La lavoratrice è tenuta a comunicare la data di nascita del figlio e le relative generalità entro 30 giorni dal parto con una delle modalità sopra indicate.
Le lavoratrici autonome sono tenute, invece, a trasmettere la domanda telematica successivamente al parto.
Diritti delle mamme: Riposi giornalieri post partum, c.d. “per allattamento”
L’articolo 39 del D. Lgs. n. 151/2001 riconosce alla madre lavoratrice, entro il primo anni di vita del figlio, il diritto di poter beneficiare di due periodi quotidiani di astensione dal lavoro di un’ora ciascuno, al fine di provvedere al figlio (sono i cosiddetti riposi per allattamento, quale motivazione prevalente – ma non necessaria o assoluta – che determina la richiesta di tale beneficio).
La concessione di tali periodi, che possono essere fruiti anche cumulativamente, ma esclusivamente pro die, presuppone comunque, una durata della giornata lavorativa non inferiore alle sei ore; viceversa, è riconosciuta solamente un’ora quotidiana di riposo dal lavoro. Anche il padre può chiedere queste ore di riposo, se ad esempio la mamma è casalinga ( o come nel mio caso, avevo un part-time). Se avete avuto dei gemelli, questi periodi di riposo giornaliero sono raddoppiati (anche se indipendentemente dal numero dei nati), e le ore aggiuntive possono essere fruite dal padre lavoratore, anche contemporaneamente alla madre nonché nel caso in cui la madre si trovi in congedo parentale. Anche per i riposi orari giornalieri è previsto il prolungamento degli stessi (ed in tal caso sono definiti non riposi orari bensì permessi orari giornalieri), ma esclusivamente in alternativa al prolungamento del congedo parentale, nel caso in cui il minore sia portatore di handicap con connotazione di gravità.
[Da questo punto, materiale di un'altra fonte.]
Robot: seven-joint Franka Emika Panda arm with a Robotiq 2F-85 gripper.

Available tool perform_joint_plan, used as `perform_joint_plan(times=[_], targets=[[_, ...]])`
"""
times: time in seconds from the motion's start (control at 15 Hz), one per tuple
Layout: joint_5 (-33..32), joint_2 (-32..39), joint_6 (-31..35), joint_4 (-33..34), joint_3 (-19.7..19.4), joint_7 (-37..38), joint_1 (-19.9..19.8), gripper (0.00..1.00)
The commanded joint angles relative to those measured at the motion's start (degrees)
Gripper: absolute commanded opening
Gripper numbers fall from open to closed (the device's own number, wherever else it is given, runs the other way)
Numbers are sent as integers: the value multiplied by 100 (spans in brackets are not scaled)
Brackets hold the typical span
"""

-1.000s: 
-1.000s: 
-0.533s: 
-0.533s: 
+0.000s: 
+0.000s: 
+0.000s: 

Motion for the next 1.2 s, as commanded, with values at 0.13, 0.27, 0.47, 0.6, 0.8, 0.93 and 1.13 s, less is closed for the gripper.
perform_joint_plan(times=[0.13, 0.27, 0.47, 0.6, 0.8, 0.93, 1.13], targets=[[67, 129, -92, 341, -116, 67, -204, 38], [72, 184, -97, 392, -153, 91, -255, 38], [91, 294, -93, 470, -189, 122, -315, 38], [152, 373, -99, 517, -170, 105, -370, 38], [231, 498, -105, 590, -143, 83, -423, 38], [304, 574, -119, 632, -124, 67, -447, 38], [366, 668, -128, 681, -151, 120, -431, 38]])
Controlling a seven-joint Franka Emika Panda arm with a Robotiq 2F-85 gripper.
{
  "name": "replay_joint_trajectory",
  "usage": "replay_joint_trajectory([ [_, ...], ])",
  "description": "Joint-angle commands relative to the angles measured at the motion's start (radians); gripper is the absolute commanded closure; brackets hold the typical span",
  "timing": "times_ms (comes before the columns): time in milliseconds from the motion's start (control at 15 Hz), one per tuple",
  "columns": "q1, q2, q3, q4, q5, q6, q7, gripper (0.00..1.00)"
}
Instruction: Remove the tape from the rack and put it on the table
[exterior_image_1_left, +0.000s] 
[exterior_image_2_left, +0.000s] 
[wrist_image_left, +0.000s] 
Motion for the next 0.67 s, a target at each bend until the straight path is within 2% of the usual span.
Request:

In tale specifico caso, i genitori possono fruire, sempre alternativamente, di due ore di permesso giornaliero interamente retribuito fino al terzo anno di vita del bambino.
I riposi per allattamento e i permessi orari non sono cumulabili, a meno che il piccolo non abbia una situazione di particolare gravità.
E’ invece consentita la fruizione, da parte di un genitore e ricorrendone le condizioni, sia dei riposi giornalieri per allattamento per un figlio, che dei permessi orari giornalieri per l’altro figlio.
Per ciò che concerne l’aspetto retributivo, i riposi giornalieri sono considerati ore lavorative, e pertanto concorrono al completamento dell’orario quotidiano di lavoro; conseguentemente, non incidono sulla retribuzione e sono computati nell’anzianità di servizio. Però questi riposi incidono sulle ferie e le riducono (come riducono anche la tredicesima)
Per i lavoratori del settore privato, l’indennità per riposo giornaliero è anticipata dal datore di lavoro, il quale successivamente la porta in conguaglio con i contributi da versare all’Istituto di Previdenza obbligatoria. Nel settore pubblico, invece, i pagamenti sono a carico dell’Amministrazione datrice di lavoro.